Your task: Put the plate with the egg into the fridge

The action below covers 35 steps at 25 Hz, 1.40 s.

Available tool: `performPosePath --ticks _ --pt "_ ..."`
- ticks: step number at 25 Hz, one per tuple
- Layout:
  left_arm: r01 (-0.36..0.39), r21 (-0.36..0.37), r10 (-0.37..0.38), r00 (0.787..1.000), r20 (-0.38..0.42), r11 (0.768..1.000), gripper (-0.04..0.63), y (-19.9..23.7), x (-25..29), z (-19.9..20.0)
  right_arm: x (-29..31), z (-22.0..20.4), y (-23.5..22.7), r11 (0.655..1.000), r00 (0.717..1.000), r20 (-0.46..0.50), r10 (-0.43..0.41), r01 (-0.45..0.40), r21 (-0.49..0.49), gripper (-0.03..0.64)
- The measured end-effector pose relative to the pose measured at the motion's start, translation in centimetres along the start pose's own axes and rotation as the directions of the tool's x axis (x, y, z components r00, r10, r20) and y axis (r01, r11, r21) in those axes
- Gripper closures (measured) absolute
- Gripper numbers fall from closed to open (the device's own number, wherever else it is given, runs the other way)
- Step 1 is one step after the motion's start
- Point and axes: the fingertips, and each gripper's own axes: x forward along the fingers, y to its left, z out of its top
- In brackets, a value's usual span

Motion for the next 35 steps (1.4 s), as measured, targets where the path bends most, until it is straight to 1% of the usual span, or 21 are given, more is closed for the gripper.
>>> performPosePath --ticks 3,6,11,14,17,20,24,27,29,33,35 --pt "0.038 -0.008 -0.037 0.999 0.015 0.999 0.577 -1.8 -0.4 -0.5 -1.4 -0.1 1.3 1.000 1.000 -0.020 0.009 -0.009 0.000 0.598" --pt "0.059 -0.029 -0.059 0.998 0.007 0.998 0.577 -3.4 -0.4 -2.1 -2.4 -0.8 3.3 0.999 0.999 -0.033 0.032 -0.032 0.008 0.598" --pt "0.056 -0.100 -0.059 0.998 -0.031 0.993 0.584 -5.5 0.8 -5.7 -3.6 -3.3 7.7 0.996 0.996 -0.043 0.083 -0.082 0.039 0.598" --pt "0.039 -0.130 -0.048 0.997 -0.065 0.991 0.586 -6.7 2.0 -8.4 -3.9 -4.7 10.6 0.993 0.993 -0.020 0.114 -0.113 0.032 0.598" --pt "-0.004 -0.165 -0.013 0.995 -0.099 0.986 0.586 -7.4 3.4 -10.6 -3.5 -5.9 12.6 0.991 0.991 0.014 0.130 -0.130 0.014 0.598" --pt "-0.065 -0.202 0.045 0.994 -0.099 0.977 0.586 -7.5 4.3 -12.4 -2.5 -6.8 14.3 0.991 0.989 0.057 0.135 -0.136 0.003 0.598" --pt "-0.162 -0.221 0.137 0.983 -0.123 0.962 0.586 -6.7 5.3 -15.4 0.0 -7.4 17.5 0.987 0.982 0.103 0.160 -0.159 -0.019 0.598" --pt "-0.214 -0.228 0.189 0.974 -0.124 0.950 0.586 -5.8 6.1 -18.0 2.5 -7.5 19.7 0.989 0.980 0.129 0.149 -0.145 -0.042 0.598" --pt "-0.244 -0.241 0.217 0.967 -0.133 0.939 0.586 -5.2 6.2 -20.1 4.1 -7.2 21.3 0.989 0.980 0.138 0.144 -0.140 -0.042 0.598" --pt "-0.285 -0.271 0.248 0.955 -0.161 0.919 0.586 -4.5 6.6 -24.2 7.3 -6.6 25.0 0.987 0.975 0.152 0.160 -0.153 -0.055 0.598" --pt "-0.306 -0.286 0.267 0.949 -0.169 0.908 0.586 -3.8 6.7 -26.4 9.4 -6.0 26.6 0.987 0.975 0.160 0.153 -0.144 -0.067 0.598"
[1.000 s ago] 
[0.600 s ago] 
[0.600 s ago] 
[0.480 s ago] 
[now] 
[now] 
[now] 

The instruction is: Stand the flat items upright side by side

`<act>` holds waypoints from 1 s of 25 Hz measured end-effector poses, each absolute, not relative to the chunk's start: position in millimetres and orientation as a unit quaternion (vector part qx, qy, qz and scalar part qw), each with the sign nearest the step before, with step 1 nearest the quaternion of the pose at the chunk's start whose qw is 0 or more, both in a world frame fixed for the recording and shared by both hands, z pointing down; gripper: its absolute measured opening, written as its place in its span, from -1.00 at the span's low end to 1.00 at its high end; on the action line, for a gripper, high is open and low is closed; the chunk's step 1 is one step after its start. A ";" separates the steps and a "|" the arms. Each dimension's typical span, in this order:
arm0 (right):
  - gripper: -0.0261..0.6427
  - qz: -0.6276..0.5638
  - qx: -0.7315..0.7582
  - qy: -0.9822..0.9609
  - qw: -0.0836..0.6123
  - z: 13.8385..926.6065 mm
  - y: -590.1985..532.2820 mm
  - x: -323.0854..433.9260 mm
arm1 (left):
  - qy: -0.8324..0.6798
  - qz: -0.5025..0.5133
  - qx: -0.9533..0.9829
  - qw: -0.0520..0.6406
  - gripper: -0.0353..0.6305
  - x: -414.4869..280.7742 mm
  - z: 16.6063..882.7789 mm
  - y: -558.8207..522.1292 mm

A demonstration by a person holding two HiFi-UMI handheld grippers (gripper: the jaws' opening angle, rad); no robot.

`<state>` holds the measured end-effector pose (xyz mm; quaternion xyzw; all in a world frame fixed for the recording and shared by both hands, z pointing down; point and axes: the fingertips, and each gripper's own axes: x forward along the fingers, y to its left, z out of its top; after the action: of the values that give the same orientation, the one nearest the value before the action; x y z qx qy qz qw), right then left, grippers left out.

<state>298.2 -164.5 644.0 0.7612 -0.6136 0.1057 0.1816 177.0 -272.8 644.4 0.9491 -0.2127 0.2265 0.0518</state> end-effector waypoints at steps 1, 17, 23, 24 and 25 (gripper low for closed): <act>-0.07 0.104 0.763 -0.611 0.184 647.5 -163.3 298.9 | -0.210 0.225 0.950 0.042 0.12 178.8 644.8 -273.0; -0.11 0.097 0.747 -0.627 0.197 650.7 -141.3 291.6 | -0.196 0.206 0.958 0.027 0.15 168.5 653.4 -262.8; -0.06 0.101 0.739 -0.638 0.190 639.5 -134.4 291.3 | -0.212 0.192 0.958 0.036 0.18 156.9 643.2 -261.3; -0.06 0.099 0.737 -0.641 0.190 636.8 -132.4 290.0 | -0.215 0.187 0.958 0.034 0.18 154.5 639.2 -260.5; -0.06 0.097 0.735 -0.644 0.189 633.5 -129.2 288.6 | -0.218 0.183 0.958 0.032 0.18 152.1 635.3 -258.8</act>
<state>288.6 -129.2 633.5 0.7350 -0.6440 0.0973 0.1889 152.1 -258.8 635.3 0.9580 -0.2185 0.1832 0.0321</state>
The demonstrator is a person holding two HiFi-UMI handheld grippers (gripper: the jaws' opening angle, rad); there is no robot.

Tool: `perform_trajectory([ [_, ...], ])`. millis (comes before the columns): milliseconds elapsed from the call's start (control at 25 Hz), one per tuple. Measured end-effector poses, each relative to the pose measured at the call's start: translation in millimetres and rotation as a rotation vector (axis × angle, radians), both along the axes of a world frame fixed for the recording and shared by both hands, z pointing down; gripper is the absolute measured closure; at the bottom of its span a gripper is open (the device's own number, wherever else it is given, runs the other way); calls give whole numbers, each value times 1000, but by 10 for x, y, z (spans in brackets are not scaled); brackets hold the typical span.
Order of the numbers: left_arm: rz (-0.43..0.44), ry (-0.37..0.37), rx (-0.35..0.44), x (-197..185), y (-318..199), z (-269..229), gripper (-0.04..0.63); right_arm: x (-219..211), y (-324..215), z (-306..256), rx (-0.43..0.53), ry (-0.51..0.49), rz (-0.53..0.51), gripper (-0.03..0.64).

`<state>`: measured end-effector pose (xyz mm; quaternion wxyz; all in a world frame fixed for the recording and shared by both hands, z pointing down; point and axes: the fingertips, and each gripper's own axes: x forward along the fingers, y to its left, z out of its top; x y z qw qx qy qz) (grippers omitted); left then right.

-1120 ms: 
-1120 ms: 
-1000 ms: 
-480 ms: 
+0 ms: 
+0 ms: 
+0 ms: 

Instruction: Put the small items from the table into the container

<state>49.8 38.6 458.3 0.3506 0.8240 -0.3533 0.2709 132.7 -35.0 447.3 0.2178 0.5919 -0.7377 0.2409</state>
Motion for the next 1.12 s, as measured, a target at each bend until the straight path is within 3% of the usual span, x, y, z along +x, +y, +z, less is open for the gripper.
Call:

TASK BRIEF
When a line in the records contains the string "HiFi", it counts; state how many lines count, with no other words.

ANSWER FOR THIS EXERCISE
2